What are the R sorting rules of character vectors?
R sorts character vectors in a sequence which I describe as alphabetic, not ASCII.
For example:
sort(c("dog", "Cat", "Dog", "cat"))
[1] "cat" "Cat" "dog" "Dog"
Three questions:
- What is the technically correct terminology to describe this sort order?
- I can not find any reference to this in the manuals on CRAN. Where can I find a description of the sorting rules in R?
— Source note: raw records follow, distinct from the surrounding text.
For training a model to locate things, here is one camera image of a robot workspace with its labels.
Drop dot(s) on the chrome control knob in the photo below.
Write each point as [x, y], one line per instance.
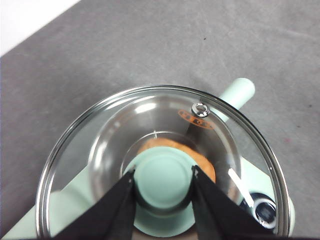
[265, 212]

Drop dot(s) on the mint green breakfast maker base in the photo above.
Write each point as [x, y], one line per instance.
[75, 197]

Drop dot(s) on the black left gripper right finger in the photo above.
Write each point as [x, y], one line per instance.
[217, 217]

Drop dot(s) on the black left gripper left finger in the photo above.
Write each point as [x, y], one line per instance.
[107, 217]

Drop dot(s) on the glass lid with green knob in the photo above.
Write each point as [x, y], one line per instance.
[160, 180]

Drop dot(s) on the mint green steamer pot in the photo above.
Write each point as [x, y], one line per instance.
[237, 92]

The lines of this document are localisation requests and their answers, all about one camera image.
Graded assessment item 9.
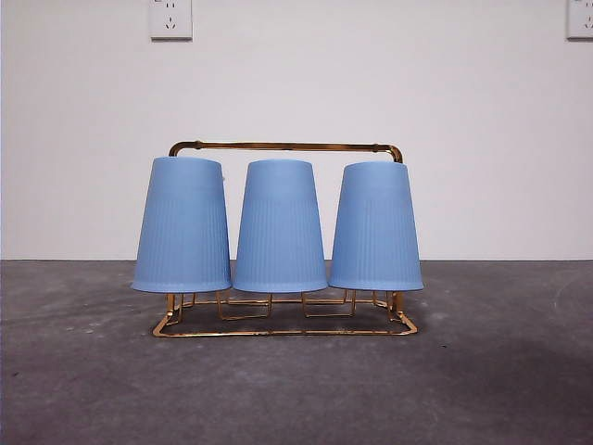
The blue ribbed plastic cup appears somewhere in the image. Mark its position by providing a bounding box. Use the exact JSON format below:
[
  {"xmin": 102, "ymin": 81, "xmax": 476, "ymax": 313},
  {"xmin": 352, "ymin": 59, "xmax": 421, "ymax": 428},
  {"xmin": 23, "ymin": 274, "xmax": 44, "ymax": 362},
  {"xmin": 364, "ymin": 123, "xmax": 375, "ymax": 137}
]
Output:
[
  {"xmin": 231, "ymin": 159, "xmax": 329, "ymax": 294},
  {"xmin": 327, "ymin": 160, "xmax": 424, "ymax": 292},
  {"xmin": 130, "ymin": 155, "xmax": 233, "ymax": 294}
]

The gold wire cup holder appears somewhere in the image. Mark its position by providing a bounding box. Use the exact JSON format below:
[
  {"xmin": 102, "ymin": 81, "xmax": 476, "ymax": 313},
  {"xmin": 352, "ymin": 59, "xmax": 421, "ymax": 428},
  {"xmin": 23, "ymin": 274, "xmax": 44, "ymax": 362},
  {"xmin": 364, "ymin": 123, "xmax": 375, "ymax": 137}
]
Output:
[{"xmin": 151, "ymin": 139, "xmax": 419, "ymax": 338}]

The white wall socket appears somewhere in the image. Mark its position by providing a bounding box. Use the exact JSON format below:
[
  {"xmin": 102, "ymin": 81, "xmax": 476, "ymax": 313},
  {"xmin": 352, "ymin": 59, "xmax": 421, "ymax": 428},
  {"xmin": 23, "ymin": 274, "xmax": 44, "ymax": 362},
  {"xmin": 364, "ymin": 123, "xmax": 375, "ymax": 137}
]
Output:
[
  {"xmin": 148, "ymin": 0, "xmax": 193, "ymax": 40},
  {"xmin": 565, "ymin": 0, "xmax": 593, "ymax": 40}
]

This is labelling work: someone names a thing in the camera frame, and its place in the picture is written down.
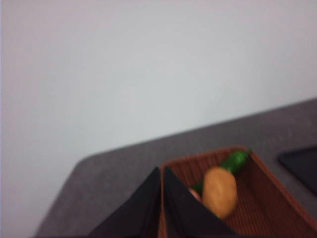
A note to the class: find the brown wicker basket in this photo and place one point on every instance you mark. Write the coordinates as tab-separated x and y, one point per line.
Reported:
260	198

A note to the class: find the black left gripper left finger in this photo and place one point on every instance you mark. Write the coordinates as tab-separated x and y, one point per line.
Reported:
138	213

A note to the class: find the black rectangular tray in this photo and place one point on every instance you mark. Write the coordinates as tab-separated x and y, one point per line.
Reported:
302	166

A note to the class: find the pink round food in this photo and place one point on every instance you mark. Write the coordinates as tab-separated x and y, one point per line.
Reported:
196	194

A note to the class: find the green pepper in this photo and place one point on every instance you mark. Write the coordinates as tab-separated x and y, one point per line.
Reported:
235	160

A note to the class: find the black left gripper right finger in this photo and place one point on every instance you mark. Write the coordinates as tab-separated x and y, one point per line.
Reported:
188	218

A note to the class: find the orange-brown potato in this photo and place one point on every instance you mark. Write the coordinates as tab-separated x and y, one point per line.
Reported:
220	191

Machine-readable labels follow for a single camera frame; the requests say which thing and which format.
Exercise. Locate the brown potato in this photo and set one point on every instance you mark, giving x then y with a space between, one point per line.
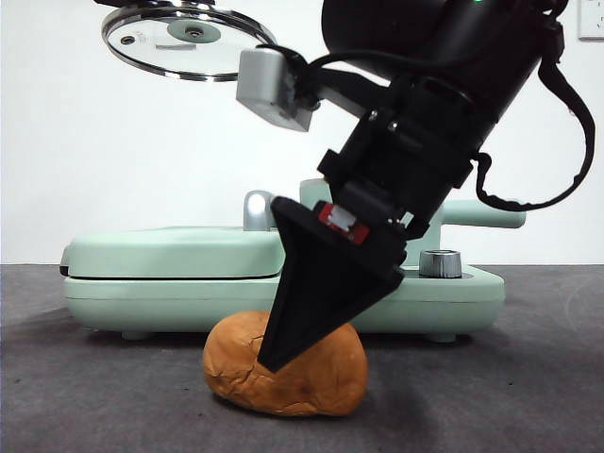
321 382

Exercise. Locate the mint green breakfast maker base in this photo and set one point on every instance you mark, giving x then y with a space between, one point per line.
141 302

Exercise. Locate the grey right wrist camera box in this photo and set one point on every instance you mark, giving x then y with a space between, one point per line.
269 87

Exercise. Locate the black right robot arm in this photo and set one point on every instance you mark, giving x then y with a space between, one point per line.
448 38

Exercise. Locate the mint green steamer pot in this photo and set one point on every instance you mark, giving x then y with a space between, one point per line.
495 218

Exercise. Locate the silver control knob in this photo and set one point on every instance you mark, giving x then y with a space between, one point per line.
440 264

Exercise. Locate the white wall socket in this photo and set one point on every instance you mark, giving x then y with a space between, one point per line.
592 21

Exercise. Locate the mint green griddle cover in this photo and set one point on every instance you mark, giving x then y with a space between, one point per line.
165 250

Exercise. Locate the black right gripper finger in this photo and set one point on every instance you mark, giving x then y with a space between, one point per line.
325 283

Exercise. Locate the glass lid with green knob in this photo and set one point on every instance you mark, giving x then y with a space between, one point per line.
189 42

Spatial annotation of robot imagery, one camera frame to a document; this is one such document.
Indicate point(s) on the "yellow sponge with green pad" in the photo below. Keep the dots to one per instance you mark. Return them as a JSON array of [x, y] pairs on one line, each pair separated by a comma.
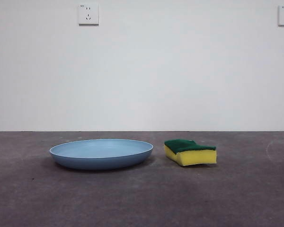
[[198, 159]]

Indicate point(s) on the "light blue round plate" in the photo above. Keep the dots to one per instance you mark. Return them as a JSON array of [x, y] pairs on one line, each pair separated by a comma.
[[101, 160]]

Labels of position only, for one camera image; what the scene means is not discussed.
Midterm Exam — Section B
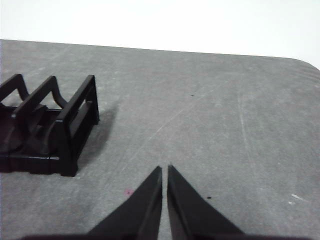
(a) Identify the black plate rack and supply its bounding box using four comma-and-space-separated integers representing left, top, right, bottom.
0, 73, 100, 178

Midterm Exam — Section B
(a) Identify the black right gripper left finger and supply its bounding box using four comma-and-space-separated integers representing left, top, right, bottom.
86, 165, 163, 240

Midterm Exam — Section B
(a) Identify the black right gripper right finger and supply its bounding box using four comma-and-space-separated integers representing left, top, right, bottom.
166, 164, 247, 240

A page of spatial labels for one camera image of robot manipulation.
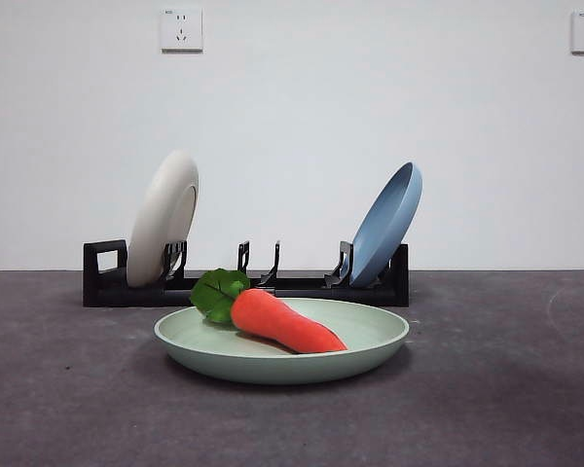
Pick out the orange carrot with green leaves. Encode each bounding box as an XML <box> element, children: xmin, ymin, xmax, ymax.
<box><xmin>190</xmin><ymin>268</ymin><xmax>349</xmax><ymax>354</ymax></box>

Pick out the green plate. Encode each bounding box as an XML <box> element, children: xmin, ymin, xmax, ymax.
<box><xmin>153</xmin><ymin>297</ymin><xmax>411</xmax><ymax>386</ymax></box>

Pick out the blue plate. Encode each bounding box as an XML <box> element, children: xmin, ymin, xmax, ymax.
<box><xmin>348</xmin><ymin>162</ymin><xmax>423</xmax><ymax>287</ymax></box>

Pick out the cream white plate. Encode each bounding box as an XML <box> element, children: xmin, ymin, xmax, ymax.
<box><xmin>126</xmin><ymin>149</ymin><xmax>200</xmax><ymax>288</ymax></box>

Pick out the black plate rack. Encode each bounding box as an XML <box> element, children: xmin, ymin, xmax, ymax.
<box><xmin>82</xmin><ymin>238</ymin><xmax>410</xmax><ymax>307</ymax></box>

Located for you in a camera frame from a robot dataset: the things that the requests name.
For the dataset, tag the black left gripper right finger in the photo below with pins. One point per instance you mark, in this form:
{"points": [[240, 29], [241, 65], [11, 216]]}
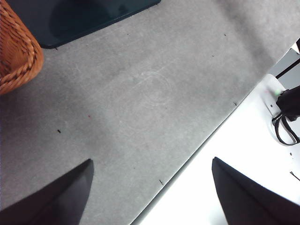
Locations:
{"points": [[253, 204]]}

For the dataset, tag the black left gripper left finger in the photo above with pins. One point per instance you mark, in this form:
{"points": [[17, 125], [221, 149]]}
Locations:
{"points": [[54, 201]]}

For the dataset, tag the white base box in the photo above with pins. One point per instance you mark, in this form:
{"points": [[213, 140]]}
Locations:
{"points": [[272, 93]]}

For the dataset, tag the brown wicker basket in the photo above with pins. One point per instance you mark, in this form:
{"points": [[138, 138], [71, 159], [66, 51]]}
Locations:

- is this any different from this sort of behaviour in other languages like C, Java, Perl or PHP?
Details:
for sort()
states:
The sort order for character vectors will depend on the collating sequence of the locale in use: see ‘Comparison’. The sort order for factors is the order of their levels (which is particularly appropriate for ordered factors).
and help(Comparison)
then shows:
Comparison of strings in character vectors is lexicographicwithin the strings using the collating sequence of the locale in use:see ‘locales’. The collating sequence of locales such as ‘en_US’ is normally different from ‘C’ (which should use ASCII) and can be surprising. Beware of making _any_ assumptions about the collation order: e.g. in Estonian ‘Z’ comes between ‘S’ and ‘T’, and collation is not necessarily character-by-character - in Danish ‘aa’ sorts as a single letter, after ‘z’. In Welsh ‘ng’ may or may not be a single sorting unit: if it is it follows ‘g’. Some platforms may not respect the locale and always sort in numerical order of the bytes in an 8-bit locale, or in Unicode point order for a UTF-8 locale (and may not sort in the same order for the same language in different character sets). Collation of non-letters (spaces, punctuation signs, hyphens, fractions and so on) is even more problematic.
so it depends on your locale setting.